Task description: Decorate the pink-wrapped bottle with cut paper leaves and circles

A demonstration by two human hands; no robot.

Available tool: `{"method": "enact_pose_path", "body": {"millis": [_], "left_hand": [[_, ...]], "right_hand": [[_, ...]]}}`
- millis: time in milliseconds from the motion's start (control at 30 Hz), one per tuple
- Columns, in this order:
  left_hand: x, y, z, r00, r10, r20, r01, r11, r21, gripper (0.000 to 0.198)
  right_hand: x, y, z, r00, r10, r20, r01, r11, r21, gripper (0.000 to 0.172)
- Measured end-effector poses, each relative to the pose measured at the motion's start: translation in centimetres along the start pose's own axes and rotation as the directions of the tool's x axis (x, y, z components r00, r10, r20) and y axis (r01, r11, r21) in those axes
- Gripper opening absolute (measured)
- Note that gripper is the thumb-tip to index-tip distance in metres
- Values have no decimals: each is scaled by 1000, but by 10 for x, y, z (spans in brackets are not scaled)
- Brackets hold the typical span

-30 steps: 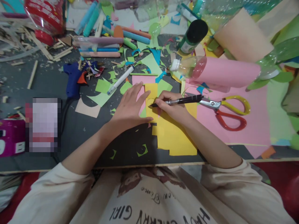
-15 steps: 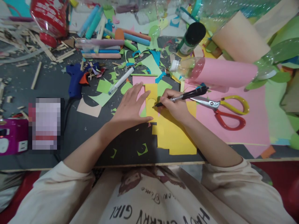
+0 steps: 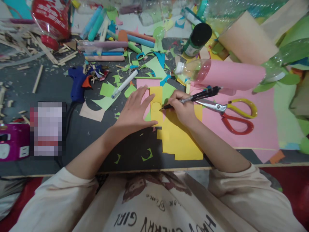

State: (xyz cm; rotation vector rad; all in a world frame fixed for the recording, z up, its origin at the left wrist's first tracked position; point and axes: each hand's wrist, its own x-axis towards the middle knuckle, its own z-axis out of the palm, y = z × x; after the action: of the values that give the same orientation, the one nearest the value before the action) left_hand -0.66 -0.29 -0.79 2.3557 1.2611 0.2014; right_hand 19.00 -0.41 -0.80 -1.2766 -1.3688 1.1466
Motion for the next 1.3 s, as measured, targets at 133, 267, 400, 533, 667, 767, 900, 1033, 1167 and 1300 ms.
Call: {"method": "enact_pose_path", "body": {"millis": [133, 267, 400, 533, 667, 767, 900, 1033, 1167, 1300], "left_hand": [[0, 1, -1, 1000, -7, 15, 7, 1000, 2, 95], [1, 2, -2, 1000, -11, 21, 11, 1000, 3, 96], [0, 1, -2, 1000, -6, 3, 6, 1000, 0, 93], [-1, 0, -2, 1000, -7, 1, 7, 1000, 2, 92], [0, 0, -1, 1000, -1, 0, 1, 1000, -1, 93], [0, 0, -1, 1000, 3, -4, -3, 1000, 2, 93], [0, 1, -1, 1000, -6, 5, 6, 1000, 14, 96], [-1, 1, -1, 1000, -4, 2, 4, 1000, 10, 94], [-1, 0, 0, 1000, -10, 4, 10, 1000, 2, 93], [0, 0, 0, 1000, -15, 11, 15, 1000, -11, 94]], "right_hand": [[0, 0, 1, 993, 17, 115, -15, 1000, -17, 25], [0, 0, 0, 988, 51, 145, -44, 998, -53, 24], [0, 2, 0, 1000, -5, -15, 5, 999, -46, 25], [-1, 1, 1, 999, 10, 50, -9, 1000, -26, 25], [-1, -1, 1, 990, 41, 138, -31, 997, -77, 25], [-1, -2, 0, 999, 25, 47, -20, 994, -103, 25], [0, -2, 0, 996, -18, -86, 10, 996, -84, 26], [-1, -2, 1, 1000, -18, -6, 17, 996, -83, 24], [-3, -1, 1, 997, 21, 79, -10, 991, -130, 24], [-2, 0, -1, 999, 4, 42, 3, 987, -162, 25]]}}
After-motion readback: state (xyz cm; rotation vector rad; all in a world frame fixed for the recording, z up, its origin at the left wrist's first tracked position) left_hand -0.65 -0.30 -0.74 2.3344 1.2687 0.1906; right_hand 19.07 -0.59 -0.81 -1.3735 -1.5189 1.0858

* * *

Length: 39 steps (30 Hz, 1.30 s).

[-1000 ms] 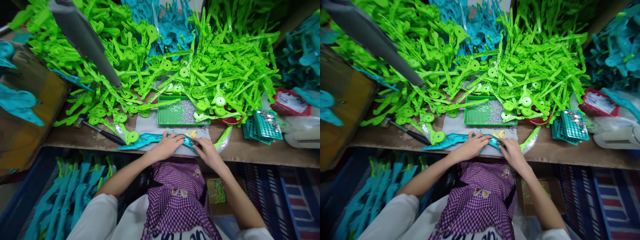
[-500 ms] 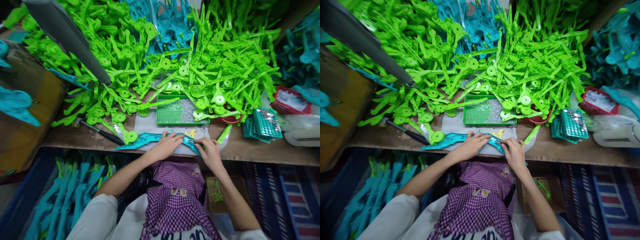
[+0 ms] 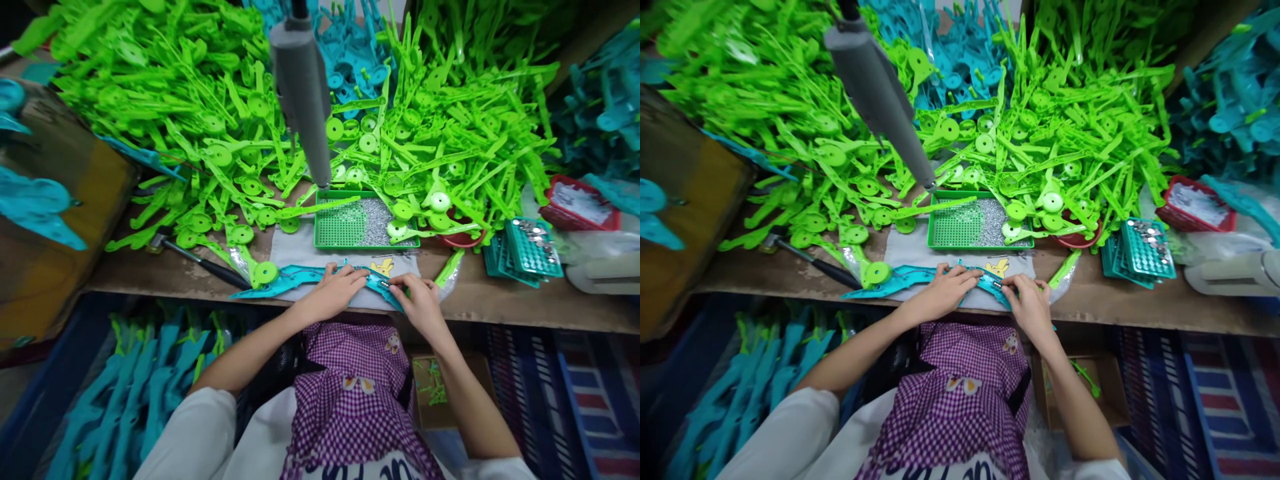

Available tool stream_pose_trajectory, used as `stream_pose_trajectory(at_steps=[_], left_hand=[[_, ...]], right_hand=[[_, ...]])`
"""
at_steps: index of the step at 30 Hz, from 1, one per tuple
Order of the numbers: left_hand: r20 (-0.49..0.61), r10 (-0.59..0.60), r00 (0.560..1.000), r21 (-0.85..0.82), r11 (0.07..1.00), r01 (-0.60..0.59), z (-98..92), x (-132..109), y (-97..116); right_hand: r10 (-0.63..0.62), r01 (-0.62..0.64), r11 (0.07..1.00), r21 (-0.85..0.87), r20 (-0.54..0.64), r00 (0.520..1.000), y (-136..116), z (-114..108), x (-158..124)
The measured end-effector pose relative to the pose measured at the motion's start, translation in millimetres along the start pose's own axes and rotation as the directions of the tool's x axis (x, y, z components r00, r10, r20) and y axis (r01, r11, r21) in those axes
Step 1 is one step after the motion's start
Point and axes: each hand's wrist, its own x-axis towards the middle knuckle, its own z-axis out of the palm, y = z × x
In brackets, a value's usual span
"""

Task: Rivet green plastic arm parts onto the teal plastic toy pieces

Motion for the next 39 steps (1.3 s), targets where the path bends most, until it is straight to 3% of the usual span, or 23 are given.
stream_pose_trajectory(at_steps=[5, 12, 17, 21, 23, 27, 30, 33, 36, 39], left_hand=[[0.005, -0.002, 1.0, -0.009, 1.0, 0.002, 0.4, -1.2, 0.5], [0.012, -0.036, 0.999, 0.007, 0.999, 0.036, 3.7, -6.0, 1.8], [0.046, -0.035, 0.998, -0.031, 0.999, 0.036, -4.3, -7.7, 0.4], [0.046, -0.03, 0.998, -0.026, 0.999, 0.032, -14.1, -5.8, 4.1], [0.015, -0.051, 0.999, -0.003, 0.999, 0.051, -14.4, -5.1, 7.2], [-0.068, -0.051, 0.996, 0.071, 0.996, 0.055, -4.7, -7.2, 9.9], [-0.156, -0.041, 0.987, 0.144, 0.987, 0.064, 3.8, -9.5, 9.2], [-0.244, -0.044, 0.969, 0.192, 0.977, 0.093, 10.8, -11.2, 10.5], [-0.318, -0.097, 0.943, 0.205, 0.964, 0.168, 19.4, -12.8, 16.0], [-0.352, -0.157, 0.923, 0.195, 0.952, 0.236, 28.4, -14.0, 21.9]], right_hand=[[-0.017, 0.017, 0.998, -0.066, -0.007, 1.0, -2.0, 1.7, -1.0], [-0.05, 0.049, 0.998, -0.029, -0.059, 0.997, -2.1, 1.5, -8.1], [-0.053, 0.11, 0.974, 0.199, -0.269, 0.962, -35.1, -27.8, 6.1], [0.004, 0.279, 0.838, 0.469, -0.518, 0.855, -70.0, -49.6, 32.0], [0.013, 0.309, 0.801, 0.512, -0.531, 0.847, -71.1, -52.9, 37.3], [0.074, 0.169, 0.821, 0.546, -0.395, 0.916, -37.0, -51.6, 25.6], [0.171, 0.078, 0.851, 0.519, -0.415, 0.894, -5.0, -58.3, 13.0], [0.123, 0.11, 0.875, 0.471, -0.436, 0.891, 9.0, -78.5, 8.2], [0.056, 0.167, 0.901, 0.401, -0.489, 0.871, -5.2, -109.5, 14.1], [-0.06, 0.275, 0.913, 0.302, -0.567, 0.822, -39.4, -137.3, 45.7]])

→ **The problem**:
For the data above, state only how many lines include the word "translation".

→ **Response box**:
2